The OCC Final Rule concluded that because federal law, under the National Bank Act (NBA), authorizes national banks to enter into contracts, federal law also authorizes a national bank to assign its contract to a third party. Therefore, “as a matter of Federal law, banks may transfer their loans without impacting the permissibility or enforceability of the interest term.”
Similarly, on June 25, 2020, the FDIC issued a final rule (FDIC Final Rule) adopting the “Valid When Made” Doctrine. The FDIC Final Rule amends 12 CFR Part 331, providing in section 331.4(e) that: “Whether interest on a loan is permissible under section 27 of the Federal Deposit Insurance Act is determined as of the date the loan was made” and “shall not be affected by… the sale, assignment, or other transfer of the loan, in whole or in part.”

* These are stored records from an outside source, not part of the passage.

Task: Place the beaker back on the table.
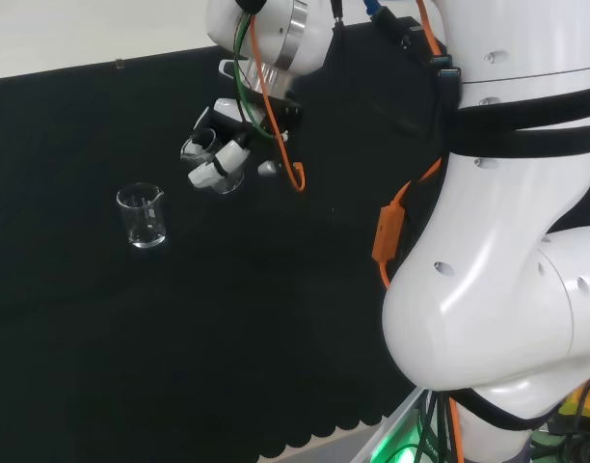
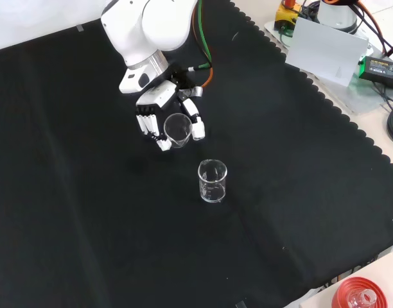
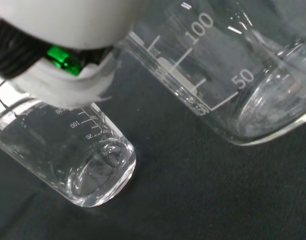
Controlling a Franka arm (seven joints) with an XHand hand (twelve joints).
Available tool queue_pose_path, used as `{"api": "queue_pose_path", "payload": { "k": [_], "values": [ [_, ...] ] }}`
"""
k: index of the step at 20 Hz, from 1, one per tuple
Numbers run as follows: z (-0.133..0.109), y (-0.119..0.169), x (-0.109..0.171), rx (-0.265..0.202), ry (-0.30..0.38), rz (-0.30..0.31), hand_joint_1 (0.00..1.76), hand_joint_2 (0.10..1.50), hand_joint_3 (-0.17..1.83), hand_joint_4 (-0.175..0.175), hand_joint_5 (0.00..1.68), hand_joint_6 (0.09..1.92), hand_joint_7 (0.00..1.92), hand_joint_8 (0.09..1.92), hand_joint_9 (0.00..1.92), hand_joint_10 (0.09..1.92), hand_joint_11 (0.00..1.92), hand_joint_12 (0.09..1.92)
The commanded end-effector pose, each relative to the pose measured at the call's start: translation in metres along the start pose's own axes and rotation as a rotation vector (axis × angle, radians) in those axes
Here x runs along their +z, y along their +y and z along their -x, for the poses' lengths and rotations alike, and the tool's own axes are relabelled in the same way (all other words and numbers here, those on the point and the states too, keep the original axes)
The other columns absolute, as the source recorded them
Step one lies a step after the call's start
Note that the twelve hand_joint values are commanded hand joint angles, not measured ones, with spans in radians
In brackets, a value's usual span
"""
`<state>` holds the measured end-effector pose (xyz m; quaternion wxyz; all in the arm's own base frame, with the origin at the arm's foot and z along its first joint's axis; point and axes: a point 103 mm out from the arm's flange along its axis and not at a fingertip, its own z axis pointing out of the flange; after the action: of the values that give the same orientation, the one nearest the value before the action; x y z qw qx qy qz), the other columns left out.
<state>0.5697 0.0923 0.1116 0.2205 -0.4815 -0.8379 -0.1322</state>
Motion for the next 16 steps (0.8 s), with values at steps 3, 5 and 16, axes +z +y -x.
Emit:
{"api": "queue_pose_path", "payload": {
  "k": [3,5,16],
  "values": [
    [0.002,0.004,0.013,0.0,-0.001,-0.003,1.31,0.5,0.83,0.043,1.34,0.61,1.66,0.09,1.61,0.1,1.21,0.85],
    [0.002,0.007,0.02,-0.002,0.003,-0.004,1.31,0.5,0.83,0.043,1.34,0.61,1.66,0.09,1.61,0.1,1.21,0.85],
    [0.006,0.013,0.028,-0.015,0.106,0.057,1.31,0.5,0.83,0.044,1.34,0.61,1.66,0.09,1.61,0.1,1.21,0.84]
  ]
}}
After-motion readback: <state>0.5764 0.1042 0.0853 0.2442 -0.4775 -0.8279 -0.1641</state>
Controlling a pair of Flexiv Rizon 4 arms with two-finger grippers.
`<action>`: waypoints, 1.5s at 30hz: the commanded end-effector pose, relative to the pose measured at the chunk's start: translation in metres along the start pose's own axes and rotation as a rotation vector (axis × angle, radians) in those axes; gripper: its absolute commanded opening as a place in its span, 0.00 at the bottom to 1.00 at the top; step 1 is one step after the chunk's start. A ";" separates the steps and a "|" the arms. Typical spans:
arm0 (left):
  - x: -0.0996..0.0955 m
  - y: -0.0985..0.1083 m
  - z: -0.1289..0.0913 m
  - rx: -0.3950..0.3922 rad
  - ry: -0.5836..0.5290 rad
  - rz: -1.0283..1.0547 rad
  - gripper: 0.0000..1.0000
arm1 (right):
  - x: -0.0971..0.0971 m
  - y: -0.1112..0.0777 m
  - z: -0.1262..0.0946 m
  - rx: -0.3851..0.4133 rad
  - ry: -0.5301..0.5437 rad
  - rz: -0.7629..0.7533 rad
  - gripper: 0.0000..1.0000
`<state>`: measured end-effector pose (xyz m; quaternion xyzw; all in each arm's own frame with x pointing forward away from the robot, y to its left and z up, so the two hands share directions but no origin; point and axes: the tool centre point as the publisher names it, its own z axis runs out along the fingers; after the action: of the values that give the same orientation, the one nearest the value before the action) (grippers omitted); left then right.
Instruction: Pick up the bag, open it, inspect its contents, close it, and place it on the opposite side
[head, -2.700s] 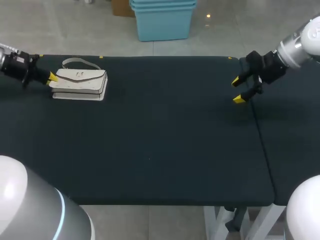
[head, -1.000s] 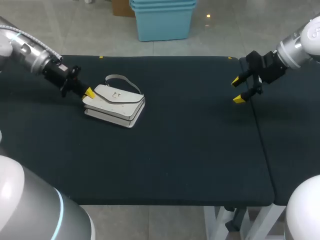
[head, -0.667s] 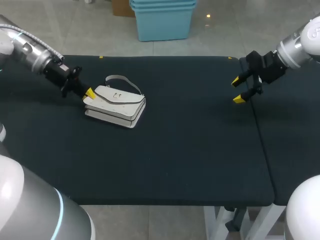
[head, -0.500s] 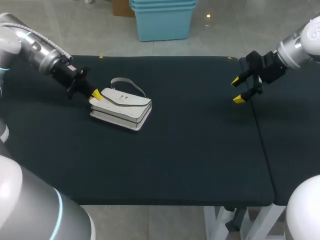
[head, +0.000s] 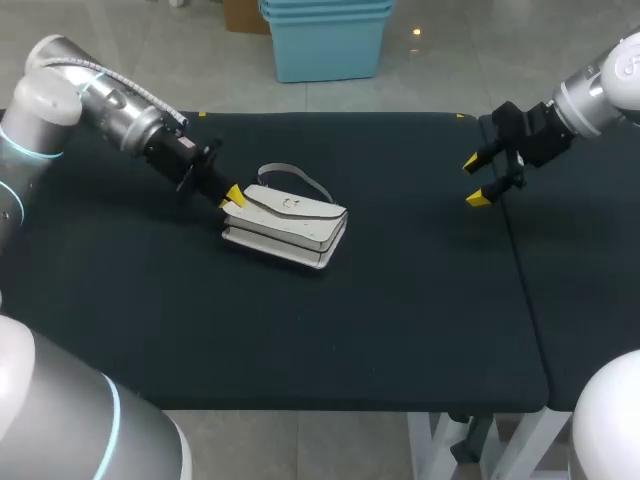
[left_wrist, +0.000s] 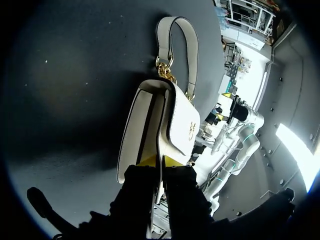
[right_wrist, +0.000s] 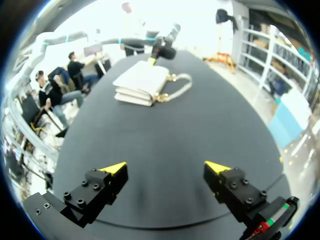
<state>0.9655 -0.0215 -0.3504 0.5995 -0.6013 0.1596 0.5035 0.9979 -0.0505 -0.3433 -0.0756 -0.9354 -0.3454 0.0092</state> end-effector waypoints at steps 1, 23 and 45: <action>0.006 0.009 0.066 0.594 0.001 0.009 0.00 | -0.001 0.000 0.000 -0.001 0.004 0.000 1.00; 0.050 -0.013 0.094 0.896 -0.017 0.044 0.00 | -0.001 0.000 0.000 -0.001 0.004 0.000 1.00; 0.069 -0.055 0.103 0.481 -0.100 0.081 0.00 | -0.001 0.000 0.000 -0.001 0.004 0.000 1.00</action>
<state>0.9736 -0.1584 -0.3616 0.7039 -0.5724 0.3269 0.2648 0.9978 -0.0505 -0.3432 -0.0756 -0.9354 -0.3454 0.0092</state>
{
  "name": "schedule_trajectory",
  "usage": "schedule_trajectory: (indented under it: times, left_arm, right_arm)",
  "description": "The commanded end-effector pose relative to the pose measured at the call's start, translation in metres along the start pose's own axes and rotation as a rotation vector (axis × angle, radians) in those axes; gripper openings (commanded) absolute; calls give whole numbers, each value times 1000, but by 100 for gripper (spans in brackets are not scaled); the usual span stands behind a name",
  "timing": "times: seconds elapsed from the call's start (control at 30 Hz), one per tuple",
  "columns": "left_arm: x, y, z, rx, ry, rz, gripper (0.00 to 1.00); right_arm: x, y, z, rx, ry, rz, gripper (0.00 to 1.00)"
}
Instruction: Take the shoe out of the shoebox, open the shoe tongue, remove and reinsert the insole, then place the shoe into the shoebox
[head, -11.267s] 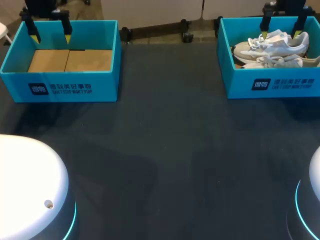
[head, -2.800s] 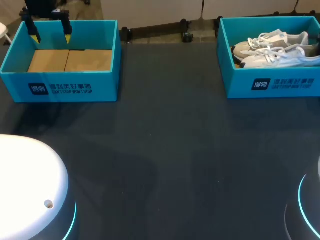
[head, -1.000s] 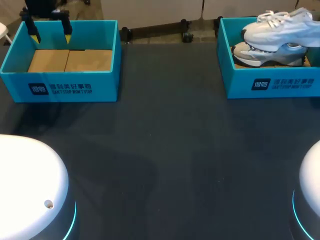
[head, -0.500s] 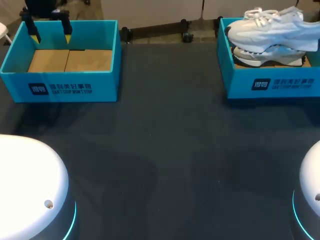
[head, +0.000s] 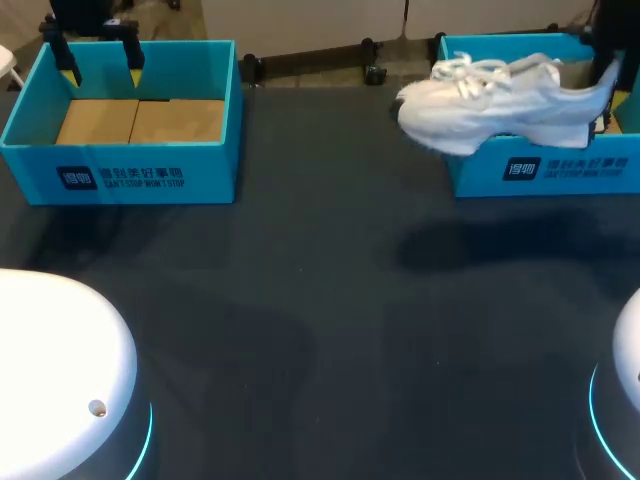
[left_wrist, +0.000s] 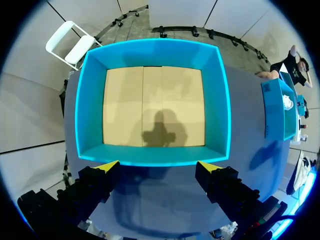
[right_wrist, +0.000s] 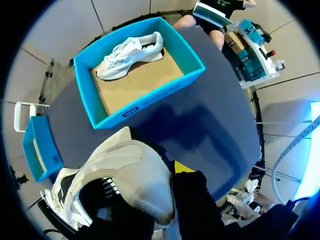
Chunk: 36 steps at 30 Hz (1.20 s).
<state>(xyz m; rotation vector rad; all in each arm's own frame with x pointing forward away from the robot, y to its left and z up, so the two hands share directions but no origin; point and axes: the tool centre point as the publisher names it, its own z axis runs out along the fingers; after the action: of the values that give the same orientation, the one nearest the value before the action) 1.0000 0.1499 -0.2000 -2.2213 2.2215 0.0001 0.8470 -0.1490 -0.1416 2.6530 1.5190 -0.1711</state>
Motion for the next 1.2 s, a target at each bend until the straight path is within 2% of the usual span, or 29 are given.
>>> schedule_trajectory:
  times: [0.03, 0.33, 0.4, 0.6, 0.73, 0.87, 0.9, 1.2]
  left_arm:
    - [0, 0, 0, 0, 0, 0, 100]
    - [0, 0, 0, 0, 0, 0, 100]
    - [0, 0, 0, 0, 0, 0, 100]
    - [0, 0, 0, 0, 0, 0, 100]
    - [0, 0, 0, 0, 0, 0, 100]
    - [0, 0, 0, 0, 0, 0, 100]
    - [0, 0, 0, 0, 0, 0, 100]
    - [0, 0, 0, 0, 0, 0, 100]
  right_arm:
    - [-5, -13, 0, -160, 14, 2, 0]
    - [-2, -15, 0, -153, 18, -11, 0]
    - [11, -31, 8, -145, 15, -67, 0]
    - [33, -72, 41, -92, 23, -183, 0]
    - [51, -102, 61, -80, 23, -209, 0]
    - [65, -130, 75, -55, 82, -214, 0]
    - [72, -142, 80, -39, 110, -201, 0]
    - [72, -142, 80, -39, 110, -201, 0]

Both the OCC and the FDIC’s Final Rules clarify that the determination of whether interest on a loan is permissible is determined when the loan is made and that a bank’s transfer of a loan to a third party does not impact the validity or enforceability of that interest. However, neither Final Rule addresses the “True Lender Doctrine”–the theory that the entity who transfers the loan to a third party is the true lender.
Specifically, the OCC Final Rule notes that it does not “address which entity is the true lender when a bank transfers a loan to third party.” OCC Final Rule (emphasis added). While the FDIC Final Rule provides that “it will view unfavorably entities that partner with a State bank with the sole goal of evading a lower interest rate established under the law of the entity’s licensing State(s),” it does so without addressing the “True Lender” Doctrine.
However, the lack of clarification in the Final Rules does not mean the agencies are not seeking to clarify the “True Lender” doctrine soon. On July 20, 2020, the OCC proposed a rule (Proposed Rule) to determine who is the “true lender,” in a lending partnership. The OCC has proposed that the “true lender” is the entity who, at the date of origination, (1) is named as the lender in the loan agreement or (2) funds the loan. The deadline for comments on the Proposed Rule is September 3, 2020. If finalized this rule would resolve the uncertainty that discouraged many banks and companies from entering into partnerships to offer loans to consumers.